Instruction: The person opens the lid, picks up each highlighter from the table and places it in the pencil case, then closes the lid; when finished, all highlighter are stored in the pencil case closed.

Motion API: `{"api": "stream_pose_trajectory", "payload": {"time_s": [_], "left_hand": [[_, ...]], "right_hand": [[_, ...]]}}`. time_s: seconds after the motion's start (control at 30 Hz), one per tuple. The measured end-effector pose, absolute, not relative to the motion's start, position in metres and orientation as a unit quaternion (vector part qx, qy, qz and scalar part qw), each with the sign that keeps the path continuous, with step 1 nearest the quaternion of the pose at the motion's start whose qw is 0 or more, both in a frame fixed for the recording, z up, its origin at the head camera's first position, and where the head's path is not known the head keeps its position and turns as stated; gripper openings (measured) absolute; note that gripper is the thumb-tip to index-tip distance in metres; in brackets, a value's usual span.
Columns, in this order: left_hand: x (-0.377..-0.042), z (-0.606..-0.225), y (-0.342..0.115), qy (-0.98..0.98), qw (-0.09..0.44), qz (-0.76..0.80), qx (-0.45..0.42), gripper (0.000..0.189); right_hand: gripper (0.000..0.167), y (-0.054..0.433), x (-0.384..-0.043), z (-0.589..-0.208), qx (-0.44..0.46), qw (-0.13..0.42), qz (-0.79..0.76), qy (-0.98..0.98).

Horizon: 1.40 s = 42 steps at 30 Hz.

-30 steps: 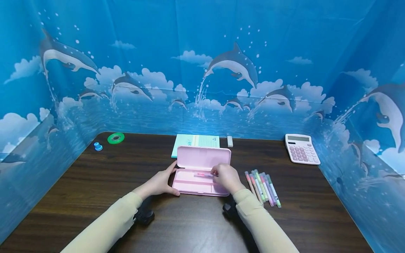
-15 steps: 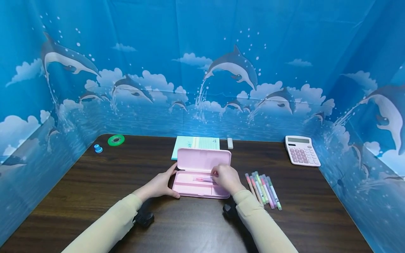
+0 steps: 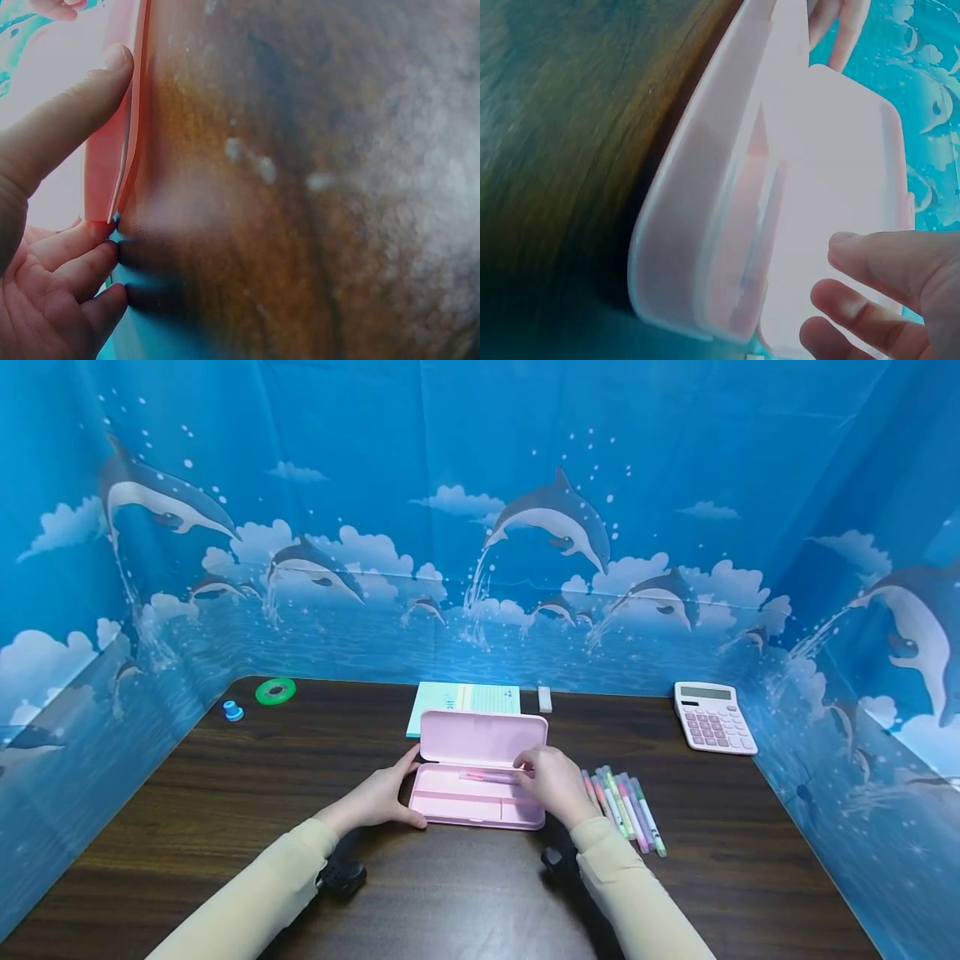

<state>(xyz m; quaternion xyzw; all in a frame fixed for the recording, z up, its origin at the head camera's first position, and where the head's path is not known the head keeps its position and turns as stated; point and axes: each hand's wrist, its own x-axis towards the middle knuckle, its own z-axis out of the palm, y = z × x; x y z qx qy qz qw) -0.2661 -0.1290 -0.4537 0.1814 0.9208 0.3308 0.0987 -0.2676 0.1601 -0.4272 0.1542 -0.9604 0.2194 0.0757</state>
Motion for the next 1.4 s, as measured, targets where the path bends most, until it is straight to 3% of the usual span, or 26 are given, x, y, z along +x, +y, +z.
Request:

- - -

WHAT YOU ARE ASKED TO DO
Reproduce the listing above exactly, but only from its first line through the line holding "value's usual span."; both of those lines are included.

EXERCISE RESPONSE
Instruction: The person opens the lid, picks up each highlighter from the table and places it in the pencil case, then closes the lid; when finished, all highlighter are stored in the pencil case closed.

Motion API: `{"api": "stream_pose_trajectory", "payload": {"time_s": [_], "left_hand": [[_, ...]], "right_hand": [[_, ...]]}}`. time_s: seconds after the motion's start (control at 30 Hz), one per tuple. The measured end-effector pose, absolute, not relative to the motion's start, position in metres and orientation as a unit quaternion (vector part qx, qy, qz and scalar part qw), each with the sign that keeps the path continuous, with step 1 nearest the quaternion of the pose at the motion's start whose qw is 0 or more, both in a frame fixed for the recording, z up, its origin at the head camera's first position, and where the head's path is not known the head keeps its position and turns as stated; gripper openings (measured) absolute; note that gripper is the thumb-tip to index-tip distance in metres; in brackets, a value's usual span.

This answer requires no further additions.